**REQUIRED ACTION:** Nothing but the lines from the one containing "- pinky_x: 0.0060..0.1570" through the one containing "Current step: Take", both included, should be given again, each exactly as written below.

Collected data
◆ ◆ ◆
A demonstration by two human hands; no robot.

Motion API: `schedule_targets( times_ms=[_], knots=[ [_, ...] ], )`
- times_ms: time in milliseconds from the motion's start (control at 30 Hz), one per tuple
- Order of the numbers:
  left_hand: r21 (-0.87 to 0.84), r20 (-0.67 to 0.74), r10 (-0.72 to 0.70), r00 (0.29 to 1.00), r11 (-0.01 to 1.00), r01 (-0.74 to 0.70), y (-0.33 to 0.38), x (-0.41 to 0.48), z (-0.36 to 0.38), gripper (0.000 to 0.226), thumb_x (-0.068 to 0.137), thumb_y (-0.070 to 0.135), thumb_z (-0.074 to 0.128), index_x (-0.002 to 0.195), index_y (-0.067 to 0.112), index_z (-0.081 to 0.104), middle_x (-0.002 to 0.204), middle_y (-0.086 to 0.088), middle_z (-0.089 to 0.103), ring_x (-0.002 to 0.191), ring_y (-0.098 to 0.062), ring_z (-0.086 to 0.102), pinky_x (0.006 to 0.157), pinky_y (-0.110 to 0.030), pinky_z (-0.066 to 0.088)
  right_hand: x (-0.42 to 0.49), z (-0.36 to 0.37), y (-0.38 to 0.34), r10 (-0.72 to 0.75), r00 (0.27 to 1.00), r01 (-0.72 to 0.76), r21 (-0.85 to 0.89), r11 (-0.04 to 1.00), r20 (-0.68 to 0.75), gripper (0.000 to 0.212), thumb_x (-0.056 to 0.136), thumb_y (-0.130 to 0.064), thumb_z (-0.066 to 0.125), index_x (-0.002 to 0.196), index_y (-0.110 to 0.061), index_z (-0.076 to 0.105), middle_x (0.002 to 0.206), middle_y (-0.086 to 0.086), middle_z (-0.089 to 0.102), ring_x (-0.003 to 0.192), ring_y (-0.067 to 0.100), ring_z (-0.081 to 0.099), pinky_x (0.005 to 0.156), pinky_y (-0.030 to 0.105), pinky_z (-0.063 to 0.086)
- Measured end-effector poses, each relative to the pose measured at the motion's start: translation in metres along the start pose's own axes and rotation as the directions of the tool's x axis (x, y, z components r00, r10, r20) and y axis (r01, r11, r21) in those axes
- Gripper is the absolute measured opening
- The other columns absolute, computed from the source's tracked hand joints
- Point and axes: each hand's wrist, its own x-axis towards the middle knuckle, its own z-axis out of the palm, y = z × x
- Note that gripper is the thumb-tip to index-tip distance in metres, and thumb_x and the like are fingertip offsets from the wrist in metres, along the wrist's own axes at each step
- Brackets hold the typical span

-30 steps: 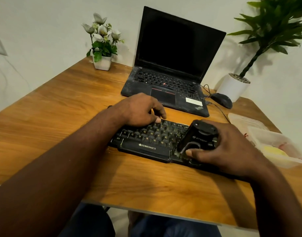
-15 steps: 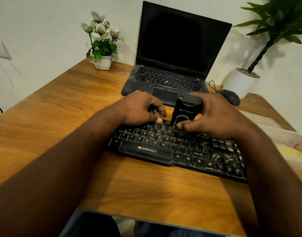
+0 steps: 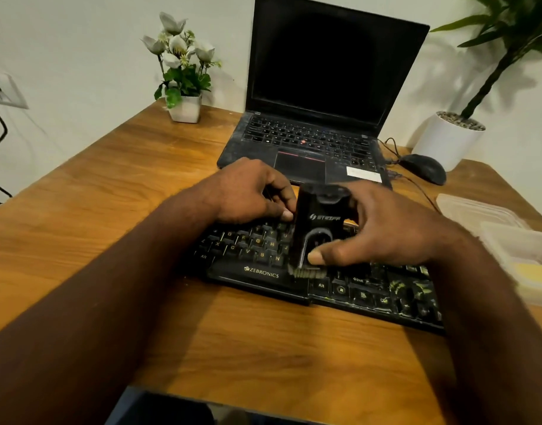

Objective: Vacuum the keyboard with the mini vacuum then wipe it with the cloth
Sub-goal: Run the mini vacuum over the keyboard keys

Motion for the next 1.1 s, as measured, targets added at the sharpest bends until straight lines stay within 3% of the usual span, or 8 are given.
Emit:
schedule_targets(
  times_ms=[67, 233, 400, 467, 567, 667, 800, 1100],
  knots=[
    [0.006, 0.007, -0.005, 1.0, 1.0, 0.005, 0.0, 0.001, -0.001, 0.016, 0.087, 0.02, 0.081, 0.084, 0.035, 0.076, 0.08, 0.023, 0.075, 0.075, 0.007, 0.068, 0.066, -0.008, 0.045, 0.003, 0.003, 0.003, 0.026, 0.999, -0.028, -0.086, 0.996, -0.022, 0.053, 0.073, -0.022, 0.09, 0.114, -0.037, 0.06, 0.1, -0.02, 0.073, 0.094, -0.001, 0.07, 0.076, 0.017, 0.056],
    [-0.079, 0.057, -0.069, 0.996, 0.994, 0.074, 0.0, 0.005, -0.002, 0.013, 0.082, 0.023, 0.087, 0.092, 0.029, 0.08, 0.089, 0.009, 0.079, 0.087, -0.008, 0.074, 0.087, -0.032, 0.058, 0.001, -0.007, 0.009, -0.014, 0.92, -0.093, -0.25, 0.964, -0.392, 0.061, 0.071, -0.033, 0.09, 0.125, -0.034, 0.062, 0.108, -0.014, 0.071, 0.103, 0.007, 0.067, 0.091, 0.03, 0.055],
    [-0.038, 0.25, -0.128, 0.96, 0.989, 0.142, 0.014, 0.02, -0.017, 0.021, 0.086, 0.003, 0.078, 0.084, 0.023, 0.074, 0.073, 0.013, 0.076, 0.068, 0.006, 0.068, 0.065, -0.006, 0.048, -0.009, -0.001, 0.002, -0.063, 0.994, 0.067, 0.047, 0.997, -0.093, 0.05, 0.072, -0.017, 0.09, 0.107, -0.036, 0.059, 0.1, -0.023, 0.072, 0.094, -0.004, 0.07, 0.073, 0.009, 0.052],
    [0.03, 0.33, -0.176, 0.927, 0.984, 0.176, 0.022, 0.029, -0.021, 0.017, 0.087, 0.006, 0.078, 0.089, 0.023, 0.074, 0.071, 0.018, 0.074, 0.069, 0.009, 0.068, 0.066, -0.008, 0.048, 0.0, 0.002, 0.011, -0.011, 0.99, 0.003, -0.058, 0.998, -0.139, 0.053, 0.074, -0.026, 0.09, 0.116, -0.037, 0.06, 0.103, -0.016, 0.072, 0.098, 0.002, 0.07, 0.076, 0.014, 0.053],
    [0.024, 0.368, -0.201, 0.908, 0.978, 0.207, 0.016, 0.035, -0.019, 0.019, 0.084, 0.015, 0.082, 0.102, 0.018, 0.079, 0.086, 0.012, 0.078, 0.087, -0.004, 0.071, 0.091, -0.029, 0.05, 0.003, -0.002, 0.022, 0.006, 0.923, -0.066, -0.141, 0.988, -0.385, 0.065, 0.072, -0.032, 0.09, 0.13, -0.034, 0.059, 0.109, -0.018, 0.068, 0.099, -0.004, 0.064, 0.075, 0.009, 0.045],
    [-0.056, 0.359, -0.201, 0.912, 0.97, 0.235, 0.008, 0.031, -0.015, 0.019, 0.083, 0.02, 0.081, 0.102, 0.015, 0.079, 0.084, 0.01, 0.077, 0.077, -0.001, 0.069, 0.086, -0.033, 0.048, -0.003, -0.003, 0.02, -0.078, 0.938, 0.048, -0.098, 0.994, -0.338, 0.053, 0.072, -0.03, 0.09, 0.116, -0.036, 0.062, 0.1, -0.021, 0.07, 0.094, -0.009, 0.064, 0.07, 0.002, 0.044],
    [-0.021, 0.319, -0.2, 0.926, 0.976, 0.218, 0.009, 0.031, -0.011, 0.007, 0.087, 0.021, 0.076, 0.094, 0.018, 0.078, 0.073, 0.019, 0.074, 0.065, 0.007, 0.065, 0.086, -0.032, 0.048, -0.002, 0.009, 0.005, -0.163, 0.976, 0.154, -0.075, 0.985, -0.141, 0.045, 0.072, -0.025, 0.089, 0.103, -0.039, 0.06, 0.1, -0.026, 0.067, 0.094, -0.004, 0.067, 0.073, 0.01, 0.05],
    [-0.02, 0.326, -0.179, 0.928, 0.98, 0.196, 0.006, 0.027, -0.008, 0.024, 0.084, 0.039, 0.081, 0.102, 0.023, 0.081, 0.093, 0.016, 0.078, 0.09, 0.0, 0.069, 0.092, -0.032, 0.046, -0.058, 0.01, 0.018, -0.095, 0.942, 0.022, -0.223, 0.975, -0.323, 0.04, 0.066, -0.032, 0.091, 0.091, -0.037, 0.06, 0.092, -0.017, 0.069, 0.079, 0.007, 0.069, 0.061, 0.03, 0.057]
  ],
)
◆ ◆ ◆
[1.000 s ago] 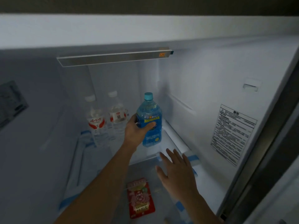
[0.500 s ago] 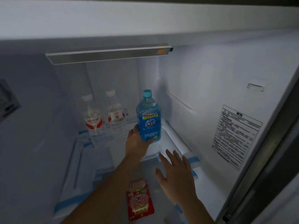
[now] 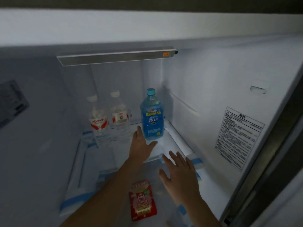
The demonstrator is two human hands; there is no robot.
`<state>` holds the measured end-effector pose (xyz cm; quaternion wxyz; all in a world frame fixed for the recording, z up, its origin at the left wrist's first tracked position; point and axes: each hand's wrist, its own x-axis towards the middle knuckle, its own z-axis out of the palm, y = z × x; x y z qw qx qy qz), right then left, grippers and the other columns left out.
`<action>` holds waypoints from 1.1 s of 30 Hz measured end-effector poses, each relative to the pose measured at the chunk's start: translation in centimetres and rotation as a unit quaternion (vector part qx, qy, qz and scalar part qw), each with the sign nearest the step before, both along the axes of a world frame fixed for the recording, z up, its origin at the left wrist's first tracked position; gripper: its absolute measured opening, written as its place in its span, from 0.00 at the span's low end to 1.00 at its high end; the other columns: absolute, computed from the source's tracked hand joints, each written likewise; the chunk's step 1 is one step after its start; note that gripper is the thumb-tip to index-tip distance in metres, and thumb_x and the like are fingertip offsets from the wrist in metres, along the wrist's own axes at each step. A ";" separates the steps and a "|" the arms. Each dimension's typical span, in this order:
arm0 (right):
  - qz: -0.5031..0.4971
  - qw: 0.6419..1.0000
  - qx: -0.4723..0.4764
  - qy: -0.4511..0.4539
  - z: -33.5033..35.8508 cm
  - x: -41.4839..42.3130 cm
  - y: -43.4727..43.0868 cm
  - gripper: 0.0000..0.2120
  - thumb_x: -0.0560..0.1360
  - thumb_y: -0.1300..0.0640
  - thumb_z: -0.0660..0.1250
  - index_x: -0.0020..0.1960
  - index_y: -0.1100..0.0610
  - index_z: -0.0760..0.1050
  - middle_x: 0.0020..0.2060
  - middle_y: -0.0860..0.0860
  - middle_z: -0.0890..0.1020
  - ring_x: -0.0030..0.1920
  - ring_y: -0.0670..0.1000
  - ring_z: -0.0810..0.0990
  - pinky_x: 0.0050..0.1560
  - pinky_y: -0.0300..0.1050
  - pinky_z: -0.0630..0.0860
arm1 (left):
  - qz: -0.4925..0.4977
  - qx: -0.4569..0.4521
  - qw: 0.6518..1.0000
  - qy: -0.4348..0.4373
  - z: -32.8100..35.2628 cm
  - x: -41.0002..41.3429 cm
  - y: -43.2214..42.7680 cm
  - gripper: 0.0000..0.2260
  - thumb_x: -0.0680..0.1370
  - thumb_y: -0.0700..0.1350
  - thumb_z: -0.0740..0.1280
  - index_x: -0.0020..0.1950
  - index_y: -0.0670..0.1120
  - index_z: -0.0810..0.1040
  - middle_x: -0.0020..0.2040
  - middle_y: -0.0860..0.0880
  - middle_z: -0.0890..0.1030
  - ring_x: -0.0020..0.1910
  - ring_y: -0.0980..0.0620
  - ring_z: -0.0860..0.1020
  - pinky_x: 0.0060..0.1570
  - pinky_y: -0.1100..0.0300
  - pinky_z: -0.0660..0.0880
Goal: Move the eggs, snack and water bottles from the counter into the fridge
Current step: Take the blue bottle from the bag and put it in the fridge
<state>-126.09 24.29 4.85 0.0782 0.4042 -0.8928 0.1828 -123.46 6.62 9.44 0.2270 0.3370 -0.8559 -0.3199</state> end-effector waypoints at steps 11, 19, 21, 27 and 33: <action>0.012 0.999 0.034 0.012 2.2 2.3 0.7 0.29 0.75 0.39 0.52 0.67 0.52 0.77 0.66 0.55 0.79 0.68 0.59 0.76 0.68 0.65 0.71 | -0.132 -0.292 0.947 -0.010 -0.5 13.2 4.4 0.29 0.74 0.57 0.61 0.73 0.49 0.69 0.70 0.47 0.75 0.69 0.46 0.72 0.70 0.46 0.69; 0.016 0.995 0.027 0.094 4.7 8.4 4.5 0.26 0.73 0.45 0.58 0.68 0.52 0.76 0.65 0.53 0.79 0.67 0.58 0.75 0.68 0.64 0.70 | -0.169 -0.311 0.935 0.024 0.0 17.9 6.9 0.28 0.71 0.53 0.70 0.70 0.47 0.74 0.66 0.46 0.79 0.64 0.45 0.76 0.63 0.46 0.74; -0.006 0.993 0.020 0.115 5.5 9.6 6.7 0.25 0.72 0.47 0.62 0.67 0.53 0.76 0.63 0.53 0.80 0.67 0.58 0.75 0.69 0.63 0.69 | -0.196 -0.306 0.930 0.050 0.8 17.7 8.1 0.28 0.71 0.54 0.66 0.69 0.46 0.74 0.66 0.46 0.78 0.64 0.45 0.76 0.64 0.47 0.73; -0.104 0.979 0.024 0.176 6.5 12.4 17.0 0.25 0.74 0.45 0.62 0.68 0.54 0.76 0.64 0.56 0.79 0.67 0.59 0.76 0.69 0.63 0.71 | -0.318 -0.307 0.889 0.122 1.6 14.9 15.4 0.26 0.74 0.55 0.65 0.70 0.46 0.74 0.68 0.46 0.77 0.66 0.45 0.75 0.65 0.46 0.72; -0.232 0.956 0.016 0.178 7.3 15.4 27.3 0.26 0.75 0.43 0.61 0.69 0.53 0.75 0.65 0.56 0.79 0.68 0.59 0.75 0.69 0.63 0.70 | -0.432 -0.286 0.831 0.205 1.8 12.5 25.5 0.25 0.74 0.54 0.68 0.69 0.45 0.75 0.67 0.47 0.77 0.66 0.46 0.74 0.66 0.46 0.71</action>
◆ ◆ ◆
**EXERCISE RESPONSE:**
  - pinky_x: 0.0060..0.1570
  - pinky_y: -0.1100..0.0300
  - pinky_z: -0.0660..0.0880
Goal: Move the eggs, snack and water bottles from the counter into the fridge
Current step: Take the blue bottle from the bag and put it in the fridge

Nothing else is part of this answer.